A professora precisou recorrer ao transplante devido a complicações após uma histerectomia, cirurgia para retirada total ou parcial do útero: em 24h, uma infecção paralisou fígado, pulmão e rins, e ela chegou a ser desenganada pelos médicos. Depois de anos de hemodiálise e tratamentos dolorosos, foi constatada a necessidade de transplante. “A compatibilidade entre mim e ela foi maior do que se fosse consanguínea: 50%. Em 2004, depois de oito meses de muitos exames, demos entrada no hospital e fizemos o transplante. Abaixo de Deus, a Lila salvou minha vida. Foi o anjo que Ele enviou à minha vida pra me salvar”, emociona-se Verônica.

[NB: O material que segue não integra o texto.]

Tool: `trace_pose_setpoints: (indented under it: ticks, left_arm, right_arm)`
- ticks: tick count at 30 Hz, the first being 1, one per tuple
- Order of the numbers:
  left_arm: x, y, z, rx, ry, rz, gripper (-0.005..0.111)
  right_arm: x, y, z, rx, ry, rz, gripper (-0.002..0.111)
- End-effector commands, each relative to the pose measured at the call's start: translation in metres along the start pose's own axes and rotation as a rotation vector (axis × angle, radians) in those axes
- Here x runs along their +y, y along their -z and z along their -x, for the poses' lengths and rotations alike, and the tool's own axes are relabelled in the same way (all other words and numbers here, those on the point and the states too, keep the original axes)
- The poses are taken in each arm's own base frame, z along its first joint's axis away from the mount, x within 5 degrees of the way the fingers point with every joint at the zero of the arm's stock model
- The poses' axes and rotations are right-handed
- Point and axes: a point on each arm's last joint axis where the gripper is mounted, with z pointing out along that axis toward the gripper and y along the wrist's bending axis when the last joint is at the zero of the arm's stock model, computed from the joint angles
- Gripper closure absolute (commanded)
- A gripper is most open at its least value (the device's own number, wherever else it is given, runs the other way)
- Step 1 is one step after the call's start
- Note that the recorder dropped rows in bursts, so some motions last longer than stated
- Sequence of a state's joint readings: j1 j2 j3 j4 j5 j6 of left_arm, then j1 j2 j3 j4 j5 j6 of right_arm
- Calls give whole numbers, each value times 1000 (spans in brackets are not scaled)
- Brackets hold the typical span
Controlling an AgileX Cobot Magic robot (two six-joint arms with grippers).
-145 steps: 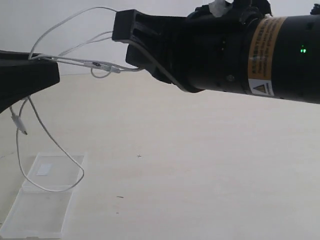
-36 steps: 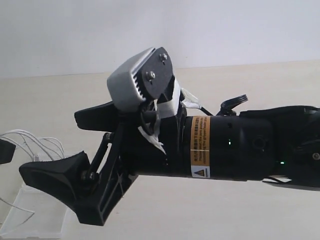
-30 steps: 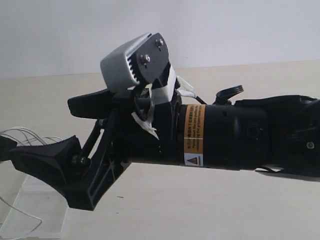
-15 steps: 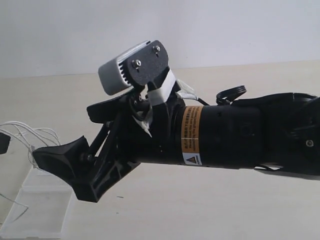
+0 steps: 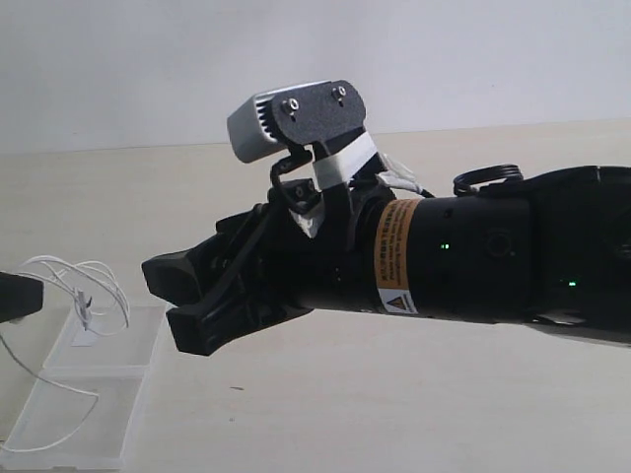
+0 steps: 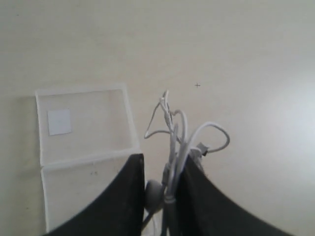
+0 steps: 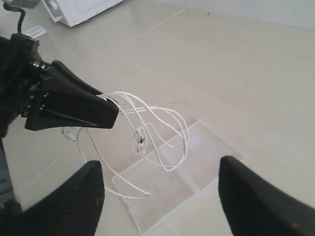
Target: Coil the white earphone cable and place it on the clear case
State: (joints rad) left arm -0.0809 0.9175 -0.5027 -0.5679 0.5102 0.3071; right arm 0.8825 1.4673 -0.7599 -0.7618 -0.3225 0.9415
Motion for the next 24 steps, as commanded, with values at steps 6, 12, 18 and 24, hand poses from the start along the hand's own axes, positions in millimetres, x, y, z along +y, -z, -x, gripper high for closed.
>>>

Nem todos, porém, têm a sorte de uma doação “em casa”. Até 21 de agosto deste ano, segundo a Sesa, dos 1.004 pacientes que aguardam por um novo órgão no Ceará, 793 estavam à espera de um rim. Os demais se dividem entre fígado (162), coração (16), medula óssea (12), córnea (9), pâncreas/rim (8), pulmão (3) e pâncreas isolado (1). De acordo com dados do Ministério da Saúde (MS) referentes a uma semana antes, dia 14, a fila é maior: 1.299 pacientes estavam à espera de transplante.

Doações
Por ser referência na área, o Estado recebe pacientes de vários pontos do Brasil em busca de realizar procedimentos. Conforme o MS, os estados que mais procuraram o Ceará para transplantes foram Pará (coração, fígado e rim), Amazonas, Rio Grande do Norte, Piauí, Maranhão (fígado e rim) e Sergipe (fígado). Se considerada a proporção por milhão de habitantes, no primeiro semestre deste ano, o Ceará foi o segundo do País que mais realizou transplantes de fígado, o terceiro em pulmão e coração, o quarto em córnea, o sétimo em rim pâncreas/rim e o nono em medula óssea.

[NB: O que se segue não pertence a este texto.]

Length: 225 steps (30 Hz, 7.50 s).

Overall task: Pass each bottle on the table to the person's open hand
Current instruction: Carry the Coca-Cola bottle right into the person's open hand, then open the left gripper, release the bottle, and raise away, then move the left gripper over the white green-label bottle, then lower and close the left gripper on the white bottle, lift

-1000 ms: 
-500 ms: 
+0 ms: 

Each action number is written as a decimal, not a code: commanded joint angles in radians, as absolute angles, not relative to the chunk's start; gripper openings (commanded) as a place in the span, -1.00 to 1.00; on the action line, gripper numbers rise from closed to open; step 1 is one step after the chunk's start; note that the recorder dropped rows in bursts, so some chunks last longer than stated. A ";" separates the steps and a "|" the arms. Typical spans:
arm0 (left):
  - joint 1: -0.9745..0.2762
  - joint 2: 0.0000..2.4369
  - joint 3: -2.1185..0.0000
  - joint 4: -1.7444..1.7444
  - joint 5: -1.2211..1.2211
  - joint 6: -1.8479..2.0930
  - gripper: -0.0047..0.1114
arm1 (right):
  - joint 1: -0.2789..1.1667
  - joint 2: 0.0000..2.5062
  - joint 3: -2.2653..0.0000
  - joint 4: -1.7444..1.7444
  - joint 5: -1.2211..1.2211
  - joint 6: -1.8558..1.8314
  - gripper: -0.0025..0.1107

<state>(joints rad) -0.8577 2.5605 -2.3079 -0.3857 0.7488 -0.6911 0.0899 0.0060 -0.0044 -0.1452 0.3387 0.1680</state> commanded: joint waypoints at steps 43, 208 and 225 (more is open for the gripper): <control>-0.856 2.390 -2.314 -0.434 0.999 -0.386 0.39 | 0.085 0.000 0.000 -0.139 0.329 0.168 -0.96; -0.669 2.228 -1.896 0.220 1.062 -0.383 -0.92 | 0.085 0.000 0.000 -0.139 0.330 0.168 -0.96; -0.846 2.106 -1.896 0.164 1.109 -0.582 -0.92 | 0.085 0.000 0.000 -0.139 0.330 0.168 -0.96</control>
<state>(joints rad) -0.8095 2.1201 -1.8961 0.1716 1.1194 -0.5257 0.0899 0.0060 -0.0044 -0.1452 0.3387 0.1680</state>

A excelência, porém, depende ainda dos doadores. Entre 2014 e 2018, a quantidade de pessoas ou famílias cearenses que doaram órgãos oscilou: naquele ano, foram 220 doadores efetivos, número que caiu para 206 no ano passado. Já em 2019, até junho, o total era de 122 doações concretizadas. Em doação efetiva, o Ceará ocupa o 3º lugar do País, acima da média nacional.

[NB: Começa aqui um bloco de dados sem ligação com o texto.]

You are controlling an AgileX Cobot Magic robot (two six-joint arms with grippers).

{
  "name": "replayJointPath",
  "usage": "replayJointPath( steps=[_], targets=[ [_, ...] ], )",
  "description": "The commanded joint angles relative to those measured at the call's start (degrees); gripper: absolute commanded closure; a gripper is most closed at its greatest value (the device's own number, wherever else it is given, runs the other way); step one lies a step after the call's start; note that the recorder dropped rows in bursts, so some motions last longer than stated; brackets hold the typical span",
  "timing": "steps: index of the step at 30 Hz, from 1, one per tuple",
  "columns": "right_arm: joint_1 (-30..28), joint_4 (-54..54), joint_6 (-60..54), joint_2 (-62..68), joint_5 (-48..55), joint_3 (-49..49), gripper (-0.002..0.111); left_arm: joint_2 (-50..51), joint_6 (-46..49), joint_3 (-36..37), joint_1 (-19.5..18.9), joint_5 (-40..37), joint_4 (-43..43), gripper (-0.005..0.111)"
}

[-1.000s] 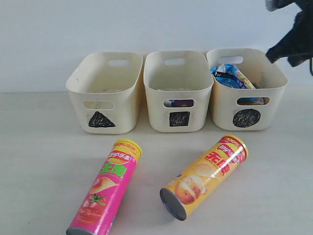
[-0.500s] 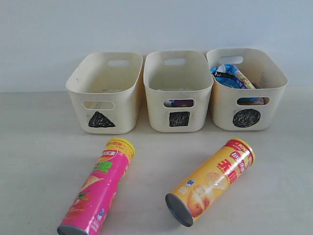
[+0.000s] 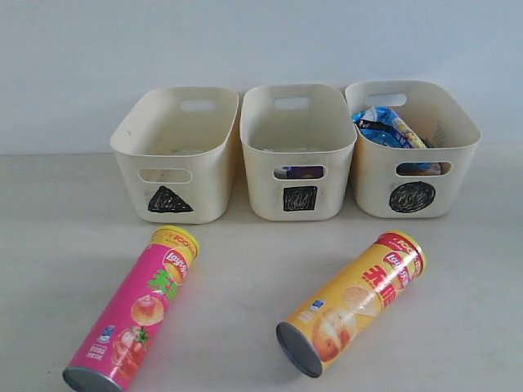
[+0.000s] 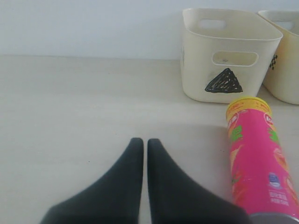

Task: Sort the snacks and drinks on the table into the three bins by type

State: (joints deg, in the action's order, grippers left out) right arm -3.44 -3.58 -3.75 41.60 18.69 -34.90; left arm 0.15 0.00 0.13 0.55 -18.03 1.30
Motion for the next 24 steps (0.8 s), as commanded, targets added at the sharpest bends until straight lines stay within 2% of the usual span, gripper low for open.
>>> replayJointPath(
  steps=[1, 5, 11, 14, 16, 20, 24],
  targets=[
    [0.1, 2.0, 0.0, -8.3, -0.6, 5.0, 0.107, -0.1, 0.0, -0.1, -0.1, 0.4, 0.4, 0.102],
    [0.1, 2.0, 0.0, -13.1, 4.7, 5.8, 0.107, -0.1, 0.0, -0.1, -0.1, 0.4, 0.4, 0.102],
    [0.1, 3.6, -1.3, -15.3, 3.2, 6.1, 0.107, -0.1, 0.0, -0.1, -0.1, 0.4, 0.4, 0.102],
    [0.1, 5.3, -1.3, -17.2, -0.7, 10.6, 0.107, -0.1, 0.0, -0.1, -0.1, 0.4, 0.4, 0.102],
    [0.1, 5.9, -1.3, -24.4, -5.8, 17.9, 0.107, -0.1, 0.0, -0.1, -0.1, 0.4, 0.4, 0.102],
    [0.1, 6.3, -1.3, -34.9, -6.4, 25.3, 0.107, -0.1, 0.0, -0.1, -0.1, 0.4, 0.4, 0.102],
    [0.1, 6.1, -1.4, -41.4, -4.2, 28.4, 0.107, -0.1, 0.0, -0.1, -0.1, 0.4, 0.4, 0.102]
  ],
)
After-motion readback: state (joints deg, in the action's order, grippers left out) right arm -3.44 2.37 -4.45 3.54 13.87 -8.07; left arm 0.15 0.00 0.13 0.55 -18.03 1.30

De acordo com a coordenadora de transplantes da Sesa, a desinformação ainda é um entrave para aumentar o número de doadores. “As famílias dizem ‘não’ devido ao desconhecimento das etapas do processo. No geral, é a falta de informação correta. É nisso que trabalhamos, na educação. Não só para as famílias e doadores, mas para os profissionais da saúde, porque são eles que identificam potenciais doadores e precisam comunicar de maneira adequada aos familiares sobre a morte. A partir disso, é preciso acolher a família e fazer a abordagem adequada”, reforça Eliana Barbosa.

Campanha
Em 2018, dos 516 potenciais doadores, 116 tiveram a doação recusada pelas famílias, e outros 194 não doaram por questões médicas: os 206 restantes se tornaram doadores efetivos, ou seja, os órgãos foram destinados a salvar vidas. Já neste ano, a tendência se repete: até março, conforme dados da Associação Brasileira de Transplantes de Órgãos (ABTO), foram notificados 139 potenciais doadores no Ceará, dos quais apenas 69 se converteram em doações efetivas.

Para Verônica, a atitude de Aurília foi decisiva, como a própria doadora do rim conclui. “Se eu não tivesse doado, ela poderia não ter tido todas as felicidades que teve. Não ter visto a formatura e o casamento dos filhos e não estar esperando pra ser vovó”, afirma a irmã de rim.